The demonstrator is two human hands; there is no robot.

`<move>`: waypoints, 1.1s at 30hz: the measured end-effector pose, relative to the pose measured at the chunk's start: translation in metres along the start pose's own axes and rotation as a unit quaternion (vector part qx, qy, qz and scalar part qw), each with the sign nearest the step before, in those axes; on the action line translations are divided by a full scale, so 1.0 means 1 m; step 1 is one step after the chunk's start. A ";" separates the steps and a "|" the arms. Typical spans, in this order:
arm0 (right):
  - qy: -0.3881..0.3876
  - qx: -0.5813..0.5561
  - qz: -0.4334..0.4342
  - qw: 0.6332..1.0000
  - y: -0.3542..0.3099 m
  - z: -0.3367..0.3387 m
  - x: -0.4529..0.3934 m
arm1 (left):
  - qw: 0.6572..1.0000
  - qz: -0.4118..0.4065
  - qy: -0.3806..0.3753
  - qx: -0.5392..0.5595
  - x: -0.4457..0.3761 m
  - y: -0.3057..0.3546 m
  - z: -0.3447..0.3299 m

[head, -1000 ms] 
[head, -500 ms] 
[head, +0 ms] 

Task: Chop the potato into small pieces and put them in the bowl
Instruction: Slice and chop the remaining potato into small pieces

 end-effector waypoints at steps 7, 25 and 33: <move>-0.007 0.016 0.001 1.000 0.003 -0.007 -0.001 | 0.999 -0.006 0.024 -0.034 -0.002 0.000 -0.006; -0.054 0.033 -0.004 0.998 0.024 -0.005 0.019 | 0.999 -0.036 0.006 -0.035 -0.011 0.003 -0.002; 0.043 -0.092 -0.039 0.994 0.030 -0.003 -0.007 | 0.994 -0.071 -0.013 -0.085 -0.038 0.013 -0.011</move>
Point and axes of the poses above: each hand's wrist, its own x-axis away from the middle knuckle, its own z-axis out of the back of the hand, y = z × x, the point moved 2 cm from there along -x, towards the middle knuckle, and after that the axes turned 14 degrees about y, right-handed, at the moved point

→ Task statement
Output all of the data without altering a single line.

→ Solution to this task
The demonstrator is two human hands; there is no robot.

`<move>`: waypoints, 1.1s at 30hz: the measured end-effector pose, relative to the pose measured at the chunk's start: translation in metres along the start pose's own axes and rotation as a unit quaternion (vector part qx, qy, qz and scalar part qw), each with the sign nearest the step before, in those axes; on the action line translations are divided by a full scale, so 1.0 means 1 m; step 1 is one step after the chunk's start. A ";" separates the steps and a "|" the arms. Typical spans, in this order:
arm0 (right):
  - qy: -0.3881..0.3876
  - qx: -0.5813..0.5561
  - qz: -0.4334..0.4342
  - qw: 0.6332..1.0000
  - y: -0.3542..0.3099 m
  - z: -0.3367..0.3387 m
  - x: -0.4529..0.3934 m
arm1 (left):
  - qw: 0.6572..1.0000
  - qz: -0.4118..0.4065
  - qy: -0.3806..0.3753
  - qx: -0.5392..0.5595
  - x: -0.4457..0.3761 m
  - y: -0.3057..0.3546 m
  - z: -0.3447..0.3299 m

[head, -1000 ms] 
[head, -500 ms] 
[head, +0 ms] 

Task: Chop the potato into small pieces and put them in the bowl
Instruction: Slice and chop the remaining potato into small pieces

 end-effector waypoints at steps 7, 25 and 33: <move>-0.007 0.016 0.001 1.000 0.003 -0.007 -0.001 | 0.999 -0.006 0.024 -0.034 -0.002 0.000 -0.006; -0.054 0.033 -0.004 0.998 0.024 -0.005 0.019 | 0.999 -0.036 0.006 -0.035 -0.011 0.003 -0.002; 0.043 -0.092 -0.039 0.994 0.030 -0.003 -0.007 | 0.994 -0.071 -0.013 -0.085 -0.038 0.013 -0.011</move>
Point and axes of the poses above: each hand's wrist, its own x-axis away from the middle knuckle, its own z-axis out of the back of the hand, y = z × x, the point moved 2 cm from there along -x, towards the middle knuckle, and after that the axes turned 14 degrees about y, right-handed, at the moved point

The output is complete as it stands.